In [1]:
config_types_mapping_filename = "/config/types_mapping.json"
data_filename_import = "/data/input/users/load.csv"
data_filename_parquet_product_export = "/data/output/product_export_spark.parquet"
data_filename_csv_product_export = "/data/output/product_export_spark.csv"

In [2]:
column_sort_values = "update_date"
column_drop_duplicates = "id"
time_format = "yyyy-MM-dd' 'HH:mm:ss.SSSSSS"

In [3]:
from pyspark.sql import SparkSession
from pyspark.sql.context import SQLContext

spark = SparkSession.builder.appName("ImportExportCSVToParquet").master("spark://spark:7077").getOrCreate()
sc = spark.sparkContext
sqlCtx = SQLContext(sc)

In [4]:
# from pyspark.sql.types import *
# schema = StructType([
#    StructField("id", IntegerType(), True),
#    StructField("name", StringType(), True),
#    StructField("email", StringType(), True),
#    StructField("phone", StringType(), True),
#    StructField("address", StringType(), True),
#    StructField("age", IntegerType(), True),
#    StructField("create_date", StringType(), True),
#    StructField("update_date", StringType(), True)])

In [5]:
import pandas as pd

df_row_data = pd.read_csv(data_filename_import)
# sdf_row_data = sqlCtx.createDataFrame(df_row_data,schema)
sdf_row_data = sqlCtx.createDataFrame(df_row_data)
sdf_row_data.dtypes

[('id', 'bigint'),
 ('name', 'string'),
 ('email', 'string'),
 ('phone', 'string'),
 ('address', 'string'),
 ('age', 'bigint'),
 ('create_date', 'string'),
 ('update_date', 'string')]

In [6]:
from pyspark.sql.functions import to_timestamp, desc

sdf_conveted_column_to_sort_data = sdf_row_data.withColumn(column_sort_values, to_timestamp(sdf_row_data[column_sort_values], time_format))
sdf_sorted_data = sdf_conveted_column_to_sort_data.orderBy(desc(column_sort_values))

In [7]:
sdf_deduplicate_data = sdf_sorted_data.drop_duplicates([column_drop_duplicates])

In [8]:
sdf_deduplicate_data.show()

+---+--------------------+--------------------+---------------+--------------------+---+--------------------+--------------------+
| id|                name|               email|          phone|             address|age|         create_date|         update_date|
+---+--------------------+--------------------+---------------+--------------------+---+--------------------+--------------------+
|  1|david.lynch@cogni...|         David Lynch|(11) 99999-9999|Mulholland Drive,...| 72|2018-03-03 18:47:...|2018-05-23 10:13:...|
|  3|spongebob.squarep...|Spongebob Squarep...|(11) 98765-4321|122 Conch Street,...| 13|2018-05-19 04:07:...|2018-05-19 05:08:...|
|  2|sherlock.holmes@c...|     Sherlock Holmes|(11) 94815-1623|221B Baker Street...| 34|2018-04-21 20:21:...|2018-04-21 20:21:...|
+---+--------------------+--------------------+---------------+--------------------+---+--------------------+--------------------+



In [9]:
# carregamento metodo para mapeamento de tipos
from load_mapping_types import load_mapping_types

types_mapping_dict = load_mapping_types(config_types_mapping_filename, sdf_deduplicate_data.dtypes, False)
print(types_mapping_dict)

{'id': 'bigint', 'name': 'string', 'email': 'string', 'phone': 'string', 'address': 'string', 'age': 'integer', 'create_date': 'timestamp', 'update_date': 'timestamp'}


In [10]:
from pyspark.sql.functions import col

def convert_type_data_frame(df):
    return df.select(*(col(k).cast(types_mapping_dict[k]).alias(k) for k in types_mapping_dict.keys()))

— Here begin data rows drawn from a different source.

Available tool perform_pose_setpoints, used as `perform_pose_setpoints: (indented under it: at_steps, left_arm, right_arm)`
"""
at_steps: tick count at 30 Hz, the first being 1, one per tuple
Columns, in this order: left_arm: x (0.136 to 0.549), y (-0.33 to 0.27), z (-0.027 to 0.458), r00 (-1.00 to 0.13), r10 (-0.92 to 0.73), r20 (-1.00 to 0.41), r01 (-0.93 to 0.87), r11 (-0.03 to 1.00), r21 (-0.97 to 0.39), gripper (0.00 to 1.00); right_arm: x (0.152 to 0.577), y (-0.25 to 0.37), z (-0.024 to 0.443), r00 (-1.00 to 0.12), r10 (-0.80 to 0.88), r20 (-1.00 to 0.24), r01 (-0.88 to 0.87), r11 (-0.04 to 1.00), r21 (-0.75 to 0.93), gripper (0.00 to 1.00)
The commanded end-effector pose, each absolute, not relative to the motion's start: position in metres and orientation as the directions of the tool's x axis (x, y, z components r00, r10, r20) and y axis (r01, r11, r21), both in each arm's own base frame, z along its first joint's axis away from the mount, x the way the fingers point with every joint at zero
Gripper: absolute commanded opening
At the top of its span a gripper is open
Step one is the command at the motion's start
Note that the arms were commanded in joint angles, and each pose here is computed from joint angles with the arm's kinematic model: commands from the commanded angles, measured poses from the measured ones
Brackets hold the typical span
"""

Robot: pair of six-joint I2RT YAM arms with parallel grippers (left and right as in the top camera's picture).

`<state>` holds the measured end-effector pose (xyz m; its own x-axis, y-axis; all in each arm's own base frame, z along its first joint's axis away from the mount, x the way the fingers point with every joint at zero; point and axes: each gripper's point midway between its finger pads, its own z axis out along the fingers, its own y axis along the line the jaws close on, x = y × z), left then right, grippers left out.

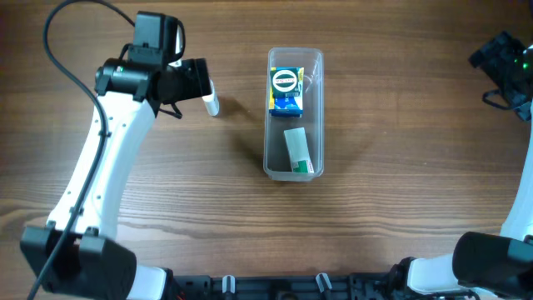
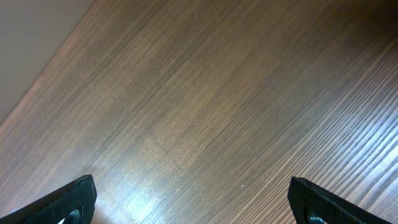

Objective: Pack container
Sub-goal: 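Lower the tube box into the container and open the left gripper, then move the left gripper to the white dropper bottle and grasp it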

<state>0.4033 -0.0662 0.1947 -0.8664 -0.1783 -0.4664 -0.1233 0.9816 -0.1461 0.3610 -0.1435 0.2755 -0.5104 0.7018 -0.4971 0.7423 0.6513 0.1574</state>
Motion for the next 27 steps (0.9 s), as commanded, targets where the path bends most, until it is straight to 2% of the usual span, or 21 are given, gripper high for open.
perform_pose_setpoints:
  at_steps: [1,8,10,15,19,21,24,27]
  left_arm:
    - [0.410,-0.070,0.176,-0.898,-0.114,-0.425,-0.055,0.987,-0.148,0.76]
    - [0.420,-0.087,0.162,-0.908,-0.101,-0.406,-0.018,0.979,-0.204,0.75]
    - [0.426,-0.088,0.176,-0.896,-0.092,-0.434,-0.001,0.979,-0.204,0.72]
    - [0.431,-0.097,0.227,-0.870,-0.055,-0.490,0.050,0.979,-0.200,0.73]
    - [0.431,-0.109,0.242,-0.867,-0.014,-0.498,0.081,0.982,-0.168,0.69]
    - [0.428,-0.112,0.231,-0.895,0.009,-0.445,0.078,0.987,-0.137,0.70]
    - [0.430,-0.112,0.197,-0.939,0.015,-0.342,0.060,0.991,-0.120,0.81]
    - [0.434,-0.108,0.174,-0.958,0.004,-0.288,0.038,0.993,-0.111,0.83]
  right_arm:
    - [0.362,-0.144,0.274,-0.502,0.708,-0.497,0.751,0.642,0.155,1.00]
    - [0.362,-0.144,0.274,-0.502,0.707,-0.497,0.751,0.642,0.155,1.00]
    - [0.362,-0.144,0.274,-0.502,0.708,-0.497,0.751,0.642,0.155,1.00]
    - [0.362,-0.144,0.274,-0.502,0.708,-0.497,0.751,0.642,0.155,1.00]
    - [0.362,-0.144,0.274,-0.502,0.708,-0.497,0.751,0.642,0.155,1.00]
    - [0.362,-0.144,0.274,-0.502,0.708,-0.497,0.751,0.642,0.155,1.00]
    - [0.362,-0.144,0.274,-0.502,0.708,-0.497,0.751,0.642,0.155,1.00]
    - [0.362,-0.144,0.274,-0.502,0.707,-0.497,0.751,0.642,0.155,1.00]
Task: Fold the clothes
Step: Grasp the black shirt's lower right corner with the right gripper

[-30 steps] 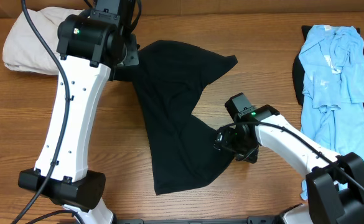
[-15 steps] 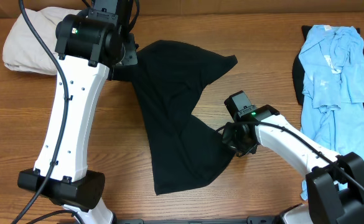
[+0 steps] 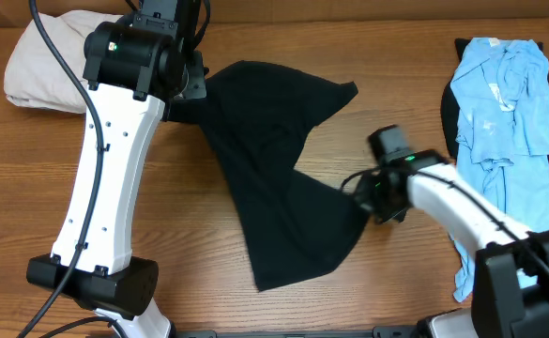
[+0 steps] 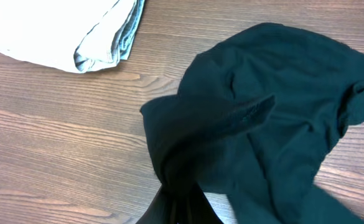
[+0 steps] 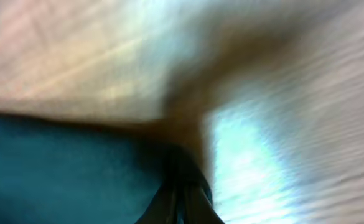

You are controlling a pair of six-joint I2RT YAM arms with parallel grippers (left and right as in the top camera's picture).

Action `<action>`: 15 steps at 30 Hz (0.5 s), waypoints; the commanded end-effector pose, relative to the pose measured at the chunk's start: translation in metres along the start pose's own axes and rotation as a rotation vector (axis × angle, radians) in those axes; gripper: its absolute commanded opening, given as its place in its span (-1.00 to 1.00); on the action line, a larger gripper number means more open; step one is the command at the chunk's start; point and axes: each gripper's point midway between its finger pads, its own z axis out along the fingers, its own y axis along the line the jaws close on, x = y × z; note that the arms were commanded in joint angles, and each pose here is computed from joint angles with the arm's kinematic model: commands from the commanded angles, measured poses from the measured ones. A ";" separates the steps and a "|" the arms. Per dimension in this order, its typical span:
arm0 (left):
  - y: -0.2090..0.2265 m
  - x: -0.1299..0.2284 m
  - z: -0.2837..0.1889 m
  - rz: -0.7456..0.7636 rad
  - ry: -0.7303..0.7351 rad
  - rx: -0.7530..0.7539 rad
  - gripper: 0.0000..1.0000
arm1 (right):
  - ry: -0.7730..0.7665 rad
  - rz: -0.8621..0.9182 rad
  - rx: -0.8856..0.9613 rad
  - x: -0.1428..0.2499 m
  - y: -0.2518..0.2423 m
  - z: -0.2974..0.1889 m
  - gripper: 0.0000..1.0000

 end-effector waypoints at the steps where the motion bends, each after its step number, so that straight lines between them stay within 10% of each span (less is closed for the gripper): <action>1: 0.001 0.006 0.014 0.025 0.030 -0.024 -0.92 | -0.087 -0.014 -0.083 -0.054 -0.006 -0.031 -0.92; 8: -0.020 0.029 0.058 0.027 0.117 0.039 -0.92 | -0.195 0.060 -0.151 -0.116 -0.038 -0.093 -0.92; 11: -0.027 0.035 0.073 0.023 0.129 0.059 -0.91 | -0.200 0.038 -0.149 -0.120 -0.042 -0.118 -0.10; 15: -0.035 0.040 0.087 0.014 0.134 0.084 -0.92 | -0.154 0.008 -0.161 -0.105 -0.030 -0.139 0.23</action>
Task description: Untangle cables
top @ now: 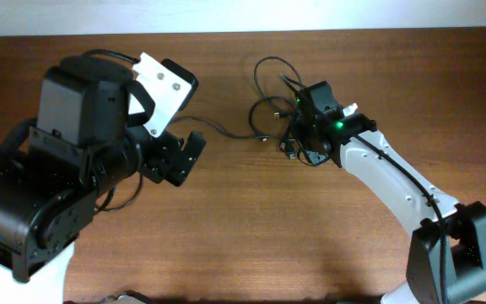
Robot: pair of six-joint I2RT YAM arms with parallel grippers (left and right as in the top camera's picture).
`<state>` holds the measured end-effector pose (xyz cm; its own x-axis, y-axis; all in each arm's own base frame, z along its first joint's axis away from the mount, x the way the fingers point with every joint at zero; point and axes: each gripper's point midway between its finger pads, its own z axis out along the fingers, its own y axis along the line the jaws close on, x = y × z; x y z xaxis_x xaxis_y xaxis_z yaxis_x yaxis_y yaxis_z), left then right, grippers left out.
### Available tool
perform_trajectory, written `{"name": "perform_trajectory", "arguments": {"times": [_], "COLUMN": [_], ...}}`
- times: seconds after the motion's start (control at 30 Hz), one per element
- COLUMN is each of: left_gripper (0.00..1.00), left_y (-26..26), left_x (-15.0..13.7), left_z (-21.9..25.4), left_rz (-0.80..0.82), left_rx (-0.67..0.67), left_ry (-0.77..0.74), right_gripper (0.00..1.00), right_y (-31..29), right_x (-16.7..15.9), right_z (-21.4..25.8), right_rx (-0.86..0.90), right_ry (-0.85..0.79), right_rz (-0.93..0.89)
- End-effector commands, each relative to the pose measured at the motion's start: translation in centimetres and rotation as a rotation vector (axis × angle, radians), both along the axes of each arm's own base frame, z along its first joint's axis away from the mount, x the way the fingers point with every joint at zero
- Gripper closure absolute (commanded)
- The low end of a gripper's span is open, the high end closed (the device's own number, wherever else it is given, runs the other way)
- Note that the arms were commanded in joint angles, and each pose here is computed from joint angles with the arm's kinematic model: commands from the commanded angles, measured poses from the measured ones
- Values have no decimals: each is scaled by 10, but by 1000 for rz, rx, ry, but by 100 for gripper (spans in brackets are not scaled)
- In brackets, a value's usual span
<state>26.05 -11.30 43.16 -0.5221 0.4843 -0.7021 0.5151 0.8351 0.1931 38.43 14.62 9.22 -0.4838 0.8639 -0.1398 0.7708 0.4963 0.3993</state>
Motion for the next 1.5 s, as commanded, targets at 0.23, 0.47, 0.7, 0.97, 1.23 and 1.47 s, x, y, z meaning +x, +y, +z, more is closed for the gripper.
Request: {"name": "perform_trajectory", "arguments": {"times": [0.23,0.47,0.7,0.97,1.23,1.47], "left_gripper": [1,1,1,1,1,1], "left_y": [-2,-2,-2,-1,-1,-13], "left_x": [0,0,0,-3,-3,5], "left_z": [-2,-2,-2,-4,-4,7], "left_rz": [1,1,1,1,1,-32], "left_rx": [-13,-13,-13,-6,-6,-60], "left_ry": [13,13,14,28,27,-18], "right_gripper": [56,56,56,56,96,96], "right_y": [-13,-8,4,-5,1,23], "right_x": [5,10,1,-1,-6,-7], "right_z": [-48,-72,-80,-85,-109,128], "right_rx": [-104,-100,-77,-169,-152,-349], "right_ry": [71,92,131,117,175,-374], "right_rz": [-21,-14,19,9,28,777]}}
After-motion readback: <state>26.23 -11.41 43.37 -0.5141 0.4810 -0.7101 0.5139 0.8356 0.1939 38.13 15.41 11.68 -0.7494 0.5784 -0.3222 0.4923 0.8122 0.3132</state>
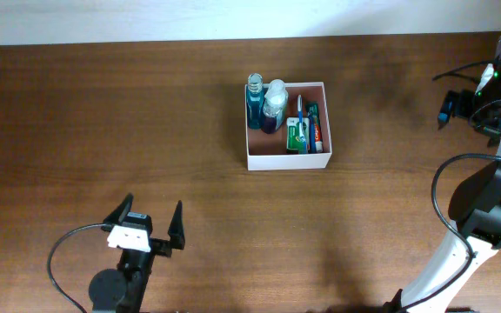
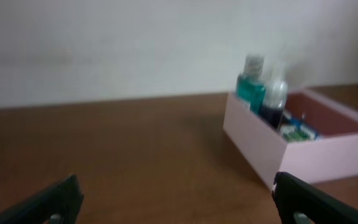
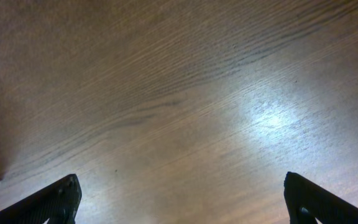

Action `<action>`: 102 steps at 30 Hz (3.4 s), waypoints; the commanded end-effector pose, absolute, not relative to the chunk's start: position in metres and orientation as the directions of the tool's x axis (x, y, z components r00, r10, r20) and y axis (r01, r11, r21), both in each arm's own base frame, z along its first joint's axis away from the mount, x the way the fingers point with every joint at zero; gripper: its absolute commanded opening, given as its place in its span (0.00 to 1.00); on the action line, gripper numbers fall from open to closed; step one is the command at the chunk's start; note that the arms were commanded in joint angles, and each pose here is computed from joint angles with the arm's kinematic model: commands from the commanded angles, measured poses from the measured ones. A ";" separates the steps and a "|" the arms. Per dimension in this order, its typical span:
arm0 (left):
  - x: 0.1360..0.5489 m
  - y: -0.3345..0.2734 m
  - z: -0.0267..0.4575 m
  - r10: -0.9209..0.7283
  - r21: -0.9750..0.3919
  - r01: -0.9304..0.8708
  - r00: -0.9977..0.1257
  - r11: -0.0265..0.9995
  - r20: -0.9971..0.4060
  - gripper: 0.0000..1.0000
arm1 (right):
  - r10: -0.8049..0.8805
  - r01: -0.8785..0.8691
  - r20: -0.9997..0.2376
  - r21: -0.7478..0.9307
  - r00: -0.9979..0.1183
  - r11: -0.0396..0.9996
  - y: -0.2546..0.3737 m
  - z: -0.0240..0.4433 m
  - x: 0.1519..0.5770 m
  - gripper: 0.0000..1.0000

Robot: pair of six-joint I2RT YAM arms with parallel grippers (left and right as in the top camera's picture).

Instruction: Pack container

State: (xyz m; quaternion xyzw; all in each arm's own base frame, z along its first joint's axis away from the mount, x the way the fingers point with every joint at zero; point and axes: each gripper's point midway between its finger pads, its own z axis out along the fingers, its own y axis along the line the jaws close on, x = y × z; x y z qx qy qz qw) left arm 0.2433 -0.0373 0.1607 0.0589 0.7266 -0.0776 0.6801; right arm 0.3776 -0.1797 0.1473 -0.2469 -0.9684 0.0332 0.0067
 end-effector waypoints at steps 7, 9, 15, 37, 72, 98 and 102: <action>0.244 -0.026 0.160 -0.032 -0.041 0.137 -0.070 0.990 -0.997 0.99 | 0.485 0.486 -0.037 -0.077 -0.874 0.871 -0.179 0.161 0.375 0.99; 0.244 -0.026 0.160 -0.031 -0.041 0.137 -0.070 0.990 -0.997 0.99 | 0.485 0.486 -0.037 -0.077 -0.874 0.871 -0.179 0.161 0.375 0.99; 0.244 -0.026 0.160 -0.032 -0.041 0.137 -0.070 0.990 -0.997 0.99 | 0.485 0.486 -0.037 -0.077 -0.874 0.871 -0.179 0.161 0.375 0.99; 0.244 -0.026 0.160 -0.032 -0.041 0.137 -0.070 0.990 -0.997 0.99 | 0.485 0.486 -0.037 -0.077 -0.874 0.871 -0.179 0.161 0.375 0.99; 0.244 -0.026 0.160 -0.032 -0.041 0.137 -0.070 0.990 -0.997 0.99 | 0.297 0.369 -0.545 -0.023 -0.784 0.929 -0.097 0.358 0.315 0.99; 0.244 -0.026 0.160 -0.032 -0.041 0.137 -0.070 0.990 -0.997 0.99 | 0.206 0.121 -0.950 0.182 -0.235 0.976 -0.022 0.245 0.234 0.99; 0.244 -0.026 0.160 -0.032 -0.041 0.137 -0.070 0.990 -0.997 0.99 | 0.190 0.042 -0.969 0.185 -0.157 0.982 -0.009 0.222 0.235 0.99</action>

df_converted_type_data = sdf_deduplicate_data.transform(convert_type_data_frame)

In [11]:
df_converted_type_data.dtypes 

[('id', 'bigint'),
 ('name', 'string'),
 ('email', 'string'),
 ('phone', 'string'),
 ('address', 'string'),
 ('age', 'int'),
 ('create_date', 'timestamp'),
 ('update_date', 'timestamp')]

In [12]:
df_converted_type_data.show()

+---+--------------------+--------------------+---------------+--------------------+---+--------------------+--------------------+
| id|                name|               email|          phone|             address|age|         create_date|         update_date|
+---+--------------------+--------------------+---------------+--------------------+---+--------------------+--------------------+
|  1|david.lynch@cogni...|         David Lynch|(11) 99999-9999|Mulholland Drive,...| 72|2018-03-03 18:47:...|2018-05-23 10:13:...|
|  3|spongebob.squarep...|Spongebob Squarep...|(11) 98765-4321|122 Conch Street,...| 13|2018-05-19 04:07:...|2018-05-19 05:08:...|
|  2|sherlock.holmes@c...|     Sherlock Holmes|(11) 94815-1623|221B Baker Street...| 34|2018-04-21 20:21:...|2018-04-21 20:21:...|
+---+--------------------+--------------------+---------------+--------------------+---+--------------------+--------------------+



In [13]:
# Removido devido ao crop do timestamp
# df_converted_type_data.toPandas().to_csv(data_filename_csv_product_export,index=False)
# df_converted_type_data.toPandas().to_parquet(data_filename_parquet_product_export,index=False)

In [14]:
spark.stop()